Southwark Playhouse has revived an American show, The Last Five Years, whose run was cancelled in March. In advance, I received an email outlining the theatre’s new rules, which appeared to exceed the minimum legal requirements. At the venue, I found that the main entrance had become the exit while the side door had become the main entrance. What for? Perhaps an unsubtle reminder that ‘everything’s changed now, pal, so get used to it’. The queue on the pavement moved at a turtle’s pace because the usher gave each playgoer a homily about the new regime before allowing them to pass through Checkpoint Charlie.
Inside it was like an army hospital. Sentries in the corridors regulated our access to the loos. The auditorium had been denuded of half its chairs, and each seat was now separated from its neighbour by a wobbly sheet of Perspex. The strip joints in Soho used to have similar partitions to give voyeurs privacy during girly shows. I sat in my plastic hutch, wheezing through the same rancid muzzle I’ve been using for months, and I glanced around at the masked spectators on either side of me.
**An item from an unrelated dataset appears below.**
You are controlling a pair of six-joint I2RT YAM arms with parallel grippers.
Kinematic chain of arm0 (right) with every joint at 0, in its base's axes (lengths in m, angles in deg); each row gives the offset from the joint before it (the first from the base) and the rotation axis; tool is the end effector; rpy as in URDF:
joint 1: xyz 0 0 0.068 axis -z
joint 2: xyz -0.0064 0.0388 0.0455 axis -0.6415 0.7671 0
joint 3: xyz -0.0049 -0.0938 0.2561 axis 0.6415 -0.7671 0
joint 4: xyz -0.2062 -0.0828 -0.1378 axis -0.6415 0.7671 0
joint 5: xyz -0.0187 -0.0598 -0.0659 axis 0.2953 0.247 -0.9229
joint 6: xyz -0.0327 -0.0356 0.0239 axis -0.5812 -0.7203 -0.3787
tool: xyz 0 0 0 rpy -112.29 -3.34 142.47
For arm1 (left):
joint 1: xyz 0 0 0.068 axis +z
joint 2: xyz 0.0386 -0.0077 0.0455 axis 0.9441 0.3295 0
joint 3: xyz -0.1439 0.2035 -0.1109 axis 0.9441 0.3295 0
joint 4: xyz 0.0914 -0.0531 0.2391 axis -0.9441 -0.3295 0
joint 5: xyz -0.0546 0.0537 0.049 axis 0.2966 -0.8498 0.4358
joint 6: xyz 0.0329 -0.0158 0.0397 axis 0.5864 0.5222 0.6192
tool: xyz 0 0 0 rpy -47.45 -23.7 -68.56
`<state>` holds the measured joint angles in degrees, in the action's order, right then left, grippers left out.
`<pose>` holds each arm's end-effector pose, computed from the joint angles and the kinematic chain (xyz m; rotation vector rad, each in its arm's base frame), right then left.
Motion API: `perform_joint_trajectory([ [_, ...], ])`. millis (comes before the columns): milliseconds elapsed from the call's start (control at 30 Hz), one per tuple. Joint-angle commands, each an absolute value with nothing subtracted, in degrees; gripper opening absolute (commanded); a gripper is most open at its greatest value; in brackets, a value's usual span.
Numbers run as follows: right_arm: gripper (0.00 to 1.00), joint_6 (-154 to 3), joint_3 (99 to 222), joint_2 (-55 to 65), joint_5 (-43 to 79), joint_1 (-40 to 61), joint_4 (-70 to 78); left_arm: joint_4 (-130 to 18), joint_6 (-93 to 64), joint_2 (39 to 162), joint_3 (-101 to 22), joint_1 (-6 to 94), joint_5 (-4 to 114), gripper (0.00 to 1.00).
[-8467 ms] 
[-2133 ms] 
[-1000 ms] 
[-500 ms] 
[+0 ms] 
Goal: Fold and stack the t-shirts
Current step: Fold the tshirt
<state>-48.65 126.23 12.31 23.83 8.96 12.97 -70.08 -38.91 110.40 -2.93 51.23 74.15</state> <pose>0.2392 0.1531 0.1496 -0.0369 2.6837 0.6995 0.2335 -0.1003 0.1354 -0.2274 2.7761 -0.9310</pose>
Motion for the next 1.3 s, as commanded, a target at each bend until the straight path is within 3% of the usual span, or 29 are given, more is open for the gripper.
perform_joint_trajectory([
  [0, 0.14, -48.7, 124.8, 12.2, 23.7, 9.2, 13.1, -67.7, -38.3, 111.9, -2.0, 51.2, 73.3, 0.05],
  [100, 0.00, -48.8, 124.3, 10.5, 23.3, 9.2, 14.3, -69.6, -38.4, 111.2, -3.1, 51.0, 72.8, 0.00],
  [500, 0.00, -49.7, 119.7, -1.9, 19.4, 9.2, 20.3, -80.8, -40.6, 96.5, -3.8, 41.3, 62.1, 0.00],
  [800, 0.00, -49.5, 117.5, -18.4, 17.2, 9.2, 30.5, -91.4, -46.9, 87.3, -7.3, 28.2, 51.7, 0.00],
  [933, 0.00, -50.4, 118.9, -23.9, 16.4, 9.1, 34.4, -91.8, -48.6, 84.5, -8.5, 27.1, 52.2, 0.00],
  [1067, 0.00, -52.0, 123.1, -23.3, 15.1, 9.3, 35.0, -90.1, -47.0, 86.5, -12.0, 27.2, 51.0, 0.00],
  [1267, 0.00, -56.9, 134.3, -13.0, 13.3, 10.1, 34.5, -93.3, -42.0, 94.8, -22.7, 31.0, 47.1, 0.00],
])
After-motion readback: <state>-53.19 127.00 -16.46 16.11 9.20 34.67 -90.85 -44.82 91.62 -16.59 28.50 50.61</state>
We looked like a set of terminal cases in a lung unit.
Covid has simply boosted the latent hostility that theatre people have always felt towards their audience
The show began. It’s a sung-through musical about New Yorkers, Jamie and Cathy, who meet and fall in love. She acts. He writes. He succeeds. She doesn’t. They marry. Things go awry when he lands a book deal but she refuses to attend the launch party. The story focuses entirely on the couple, who seem to lack any friends or family and who have no ambitions beyond sustaining their affair and chasing success in their chosen fields. There was no suspense, no jeopardy, no threat to their happiness. Or so I thought. In fact these elements were embedded in the show’s format. Jamie is telling the story from the beginning while Cathy is starting at the end and rewinding. (I didn’t release this at the time and I stumbled on the truth while researching the show online. Perhaps that’s my fault rather than the writer’s.)
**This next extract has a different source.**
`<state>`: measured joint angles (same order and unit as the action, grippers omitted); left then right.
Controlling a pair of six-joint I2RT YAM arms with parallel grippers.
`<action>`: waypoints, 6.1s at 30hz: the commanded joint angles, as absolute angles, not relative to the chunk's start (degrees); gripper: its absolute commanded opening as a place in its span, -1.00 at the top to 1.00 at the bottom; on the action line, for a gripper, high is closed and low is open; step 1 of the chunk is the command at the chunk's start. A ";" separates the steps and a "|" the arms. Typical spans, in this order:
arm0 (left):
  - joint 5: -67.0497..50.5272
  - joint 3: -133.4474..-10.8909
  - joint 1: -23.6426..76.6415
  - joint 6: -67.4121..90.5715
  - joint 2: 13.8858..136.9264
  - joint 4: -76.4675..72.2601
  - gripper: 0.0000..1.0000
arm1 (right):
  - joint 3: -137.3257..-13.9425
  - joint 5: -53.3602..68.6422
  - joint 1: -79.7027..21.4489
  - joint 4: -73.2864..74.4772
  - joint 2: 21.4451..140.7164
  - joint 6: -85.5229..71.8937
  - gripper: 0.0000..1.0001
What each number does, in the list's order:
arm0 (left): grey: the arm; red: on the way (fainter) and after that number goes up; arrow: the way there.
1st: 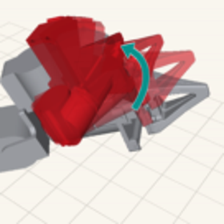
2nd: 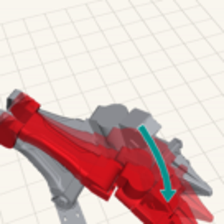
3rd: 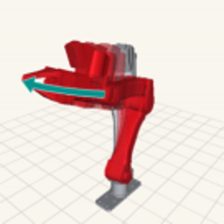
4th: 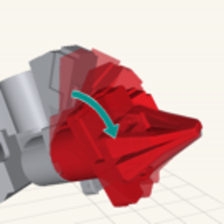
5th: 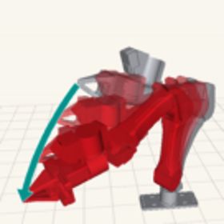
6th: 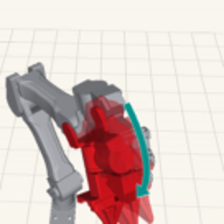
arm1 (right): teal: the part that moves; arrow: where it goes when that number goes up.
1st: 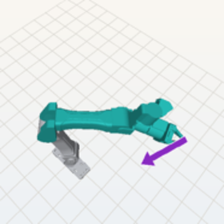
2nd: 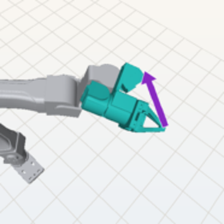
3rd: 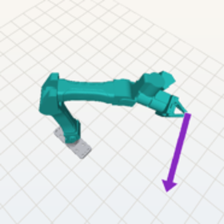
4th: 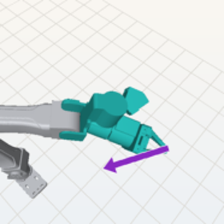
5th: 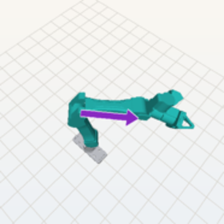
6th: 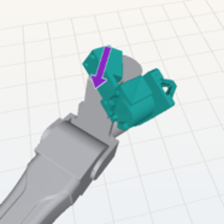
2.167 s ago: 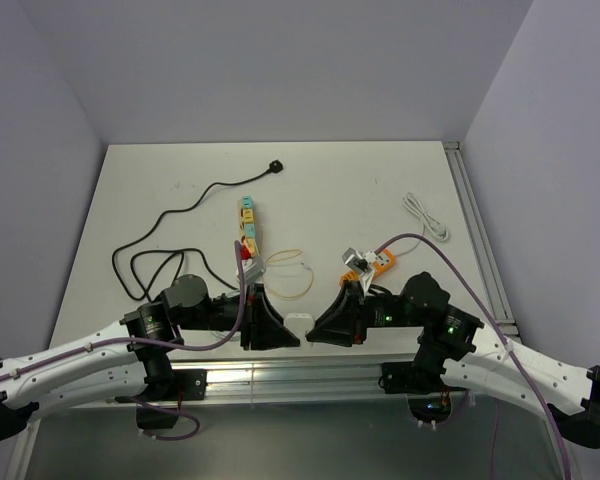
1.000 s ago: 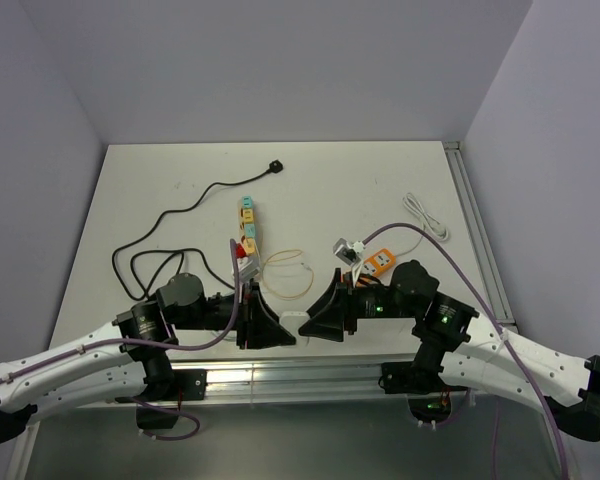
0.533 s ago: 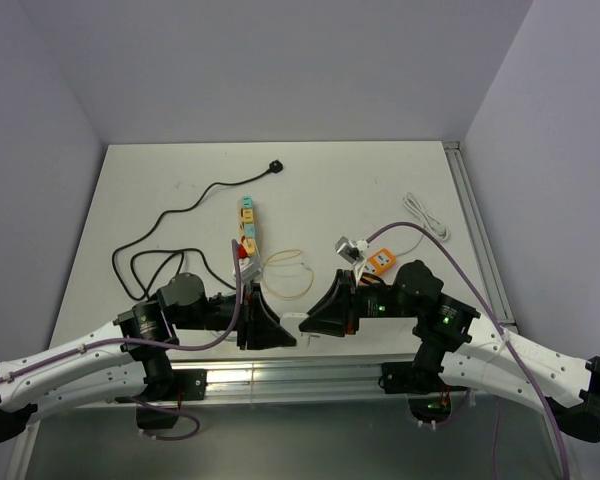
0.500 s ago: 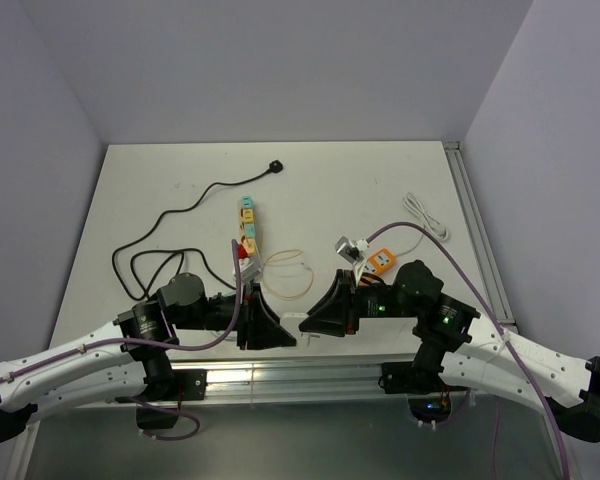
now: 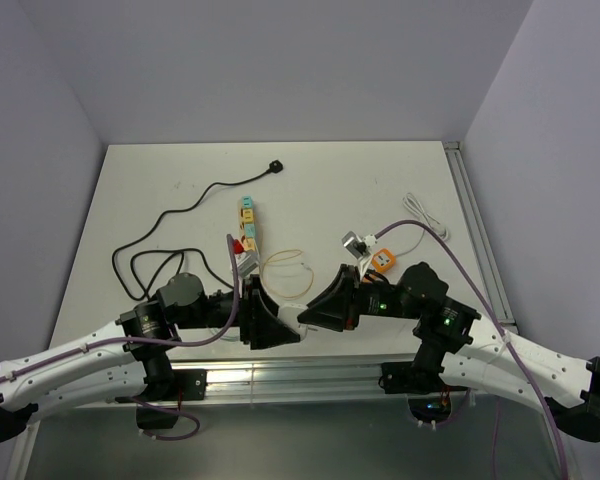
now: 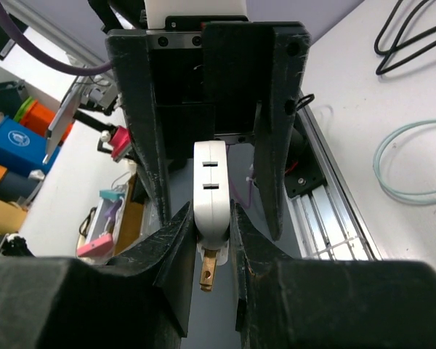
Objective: Insert the plug
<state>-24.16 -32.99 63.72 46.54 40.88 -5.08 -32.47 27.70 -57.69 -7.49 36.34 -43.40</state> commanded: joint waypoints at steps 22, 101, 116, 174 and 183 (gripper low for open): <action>-24.87 -32.34 63.55 46.67 41.40 -8.00 0.99 | -36.65 27.07 -58.36 -6.86 36.12 -42.01 0.03; -9.84 -49.37 62.75 37.27 50.97 14.41 0.99 | -41.94 -25.56 -59.85 46.54 24.53 -60.45 -0.79; -6.33 -73.11 62.14 20.24 79.95 18.54 0.99 | -31.81 -29.87 -59.85 53.68 26.79 -81.10 1.00; -5.63 -111.53 61.44 1.85 129.99 28.04 0.99 | -35.60 -30.50 -59.85 71.81 20.57 -88.33 1.00; -4.49 -113.02 61.35 1.50 131.74 28.91 0.99 | -34.98 -30.23 -59.85 72.07 19.07 -88.77 1.00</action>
<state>-5.19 -110.19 61.32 1.15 130.47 29.85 -35.09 -28.67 -59.96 72.01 19.75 -88.01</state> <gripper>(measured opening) 0.248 0.007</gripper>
Oli Higginson’s Jamie is a blandly handsome hunk who sings decently enough. Molly Lynch, a svelte brunette, plays Cathy with excellent comic touches. She has the better role and makes a lot more of it. But I was incapable of engaging with their story because I couldn’t suppress the awareness that I was crouching in a see-through kiosk, trussed at the mouth. After the curtain call, the staff imposed a further restriction by forcing us to wait while they liberated each row in turn. I ignored this absurdity. An usher who blocks your exit from a theatre commits the crime of false imprisonment. So what’s causing all this jackboot zealotry? The truth is that theatre people have always enjoyed harrying and bullying playgoers a little. They can’t help it. To them, the spectators are an unreliable and unwanted gang of philistines who are likely to impede the company’s ability to express itself. To put it bluntly, they regard the audience as a conspiracy against art. Alas, Covid has boosted this latent hostility. It’s not the playgoers who should be restricted, it’s the presumptuous theatre bosses.
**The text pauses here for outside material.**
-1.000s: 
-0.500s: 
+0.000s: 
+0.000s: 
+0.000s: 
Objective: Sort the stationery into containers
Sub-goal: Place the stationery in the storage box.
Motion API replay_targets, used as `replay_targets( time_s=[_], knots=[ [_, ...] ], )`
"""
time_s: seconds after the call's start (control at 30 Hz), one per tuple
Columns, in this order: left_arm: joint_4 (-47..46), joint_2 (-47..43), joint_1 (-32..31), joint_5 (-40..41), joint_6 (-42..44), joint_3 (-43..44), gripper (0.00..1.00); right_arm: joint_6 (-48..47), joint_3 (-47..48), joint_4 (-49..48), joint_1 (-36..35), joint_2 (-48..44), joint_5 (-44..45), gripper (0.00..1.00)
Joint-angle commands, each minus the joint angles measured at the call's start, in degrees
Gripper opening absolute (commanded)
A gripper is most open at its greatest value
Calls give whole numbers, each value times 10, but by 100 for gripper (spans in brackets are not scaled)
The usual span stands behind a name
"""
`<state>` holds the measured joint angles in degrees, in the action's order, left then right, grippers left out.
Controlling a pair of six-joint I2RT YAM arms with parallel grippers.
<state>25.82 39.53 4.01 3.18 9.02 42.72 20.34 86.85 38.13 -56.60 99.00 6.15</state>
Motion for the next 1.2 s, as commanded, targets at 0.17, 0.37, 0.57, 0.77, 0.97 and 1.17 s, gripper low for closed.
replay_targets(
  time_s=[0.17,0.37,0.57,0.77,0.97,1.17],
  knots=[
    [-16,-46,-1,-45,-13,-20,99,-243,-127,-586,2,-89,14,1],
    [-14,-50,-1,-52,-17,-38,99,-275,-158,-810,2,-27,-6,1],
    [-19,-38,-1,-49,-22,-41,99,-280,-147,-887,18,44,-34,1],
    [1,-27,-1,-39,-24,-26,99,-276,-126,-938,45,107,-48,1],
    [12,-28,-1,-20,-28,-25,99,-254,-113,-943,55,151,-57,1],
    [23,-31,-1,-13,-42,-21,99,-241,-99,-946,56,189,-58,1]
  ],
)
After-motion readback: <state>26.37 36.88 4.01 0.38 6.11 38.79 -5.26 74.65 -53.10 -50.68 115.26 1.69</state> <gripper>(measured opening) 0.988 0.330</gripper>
That Was All is a one-woman show told in the second person singular, like Jay McInerney’s 1980s classic, Bright Lights, Big City. The narrator is a female graduate seeking romance and literary success in London. ‘There you are pulling pints at three in the morning even though you’ve got a masters in literature from Goldsmiths.’ The script, by Francis Grin, takes us on a guided tour of London’s pseuds, chancers and weirdos. We meet Paul who lives with 13 flatmates in a warehouse ‘decorated with Winnie the Pooh-themed art’. He wears a Himalayan prayer-bead necklace and calls himself a ‘certified advanced breathing practitioner’. We’re introduced to El Divino, a Mexican prophet, whose banalities are delivered in a sonorous baritone. ‘You do not need anything to live,’ he sings, punching his breastbone. ‘Everything you need is in here.’
The narrator meets handsome Nick who could be boyfriend material. But their first date is ruined by the arrival of the poor girl’s dad. He’s a Cockney geezer with an amateur interest in philosophy who wants to discuss abstractions like the filial bonds that unite families. ‘So fellas,’ he says to his daughter and Nick, ‘how do you define true love? I’m trying to have some real talk here.’
This is a wonderful piece of theatre which documents modern London in a stream of warm, funny, stylish and celebratory vignettes. And there’s a fantastic performance — or set of performances — from Jennie Eggleton who has a seemingly endless gift of mimicry. A lot of theatre now and in the future will be fuelled by anger and a desire for vengeance. What a treat to see art on stage and not accusation.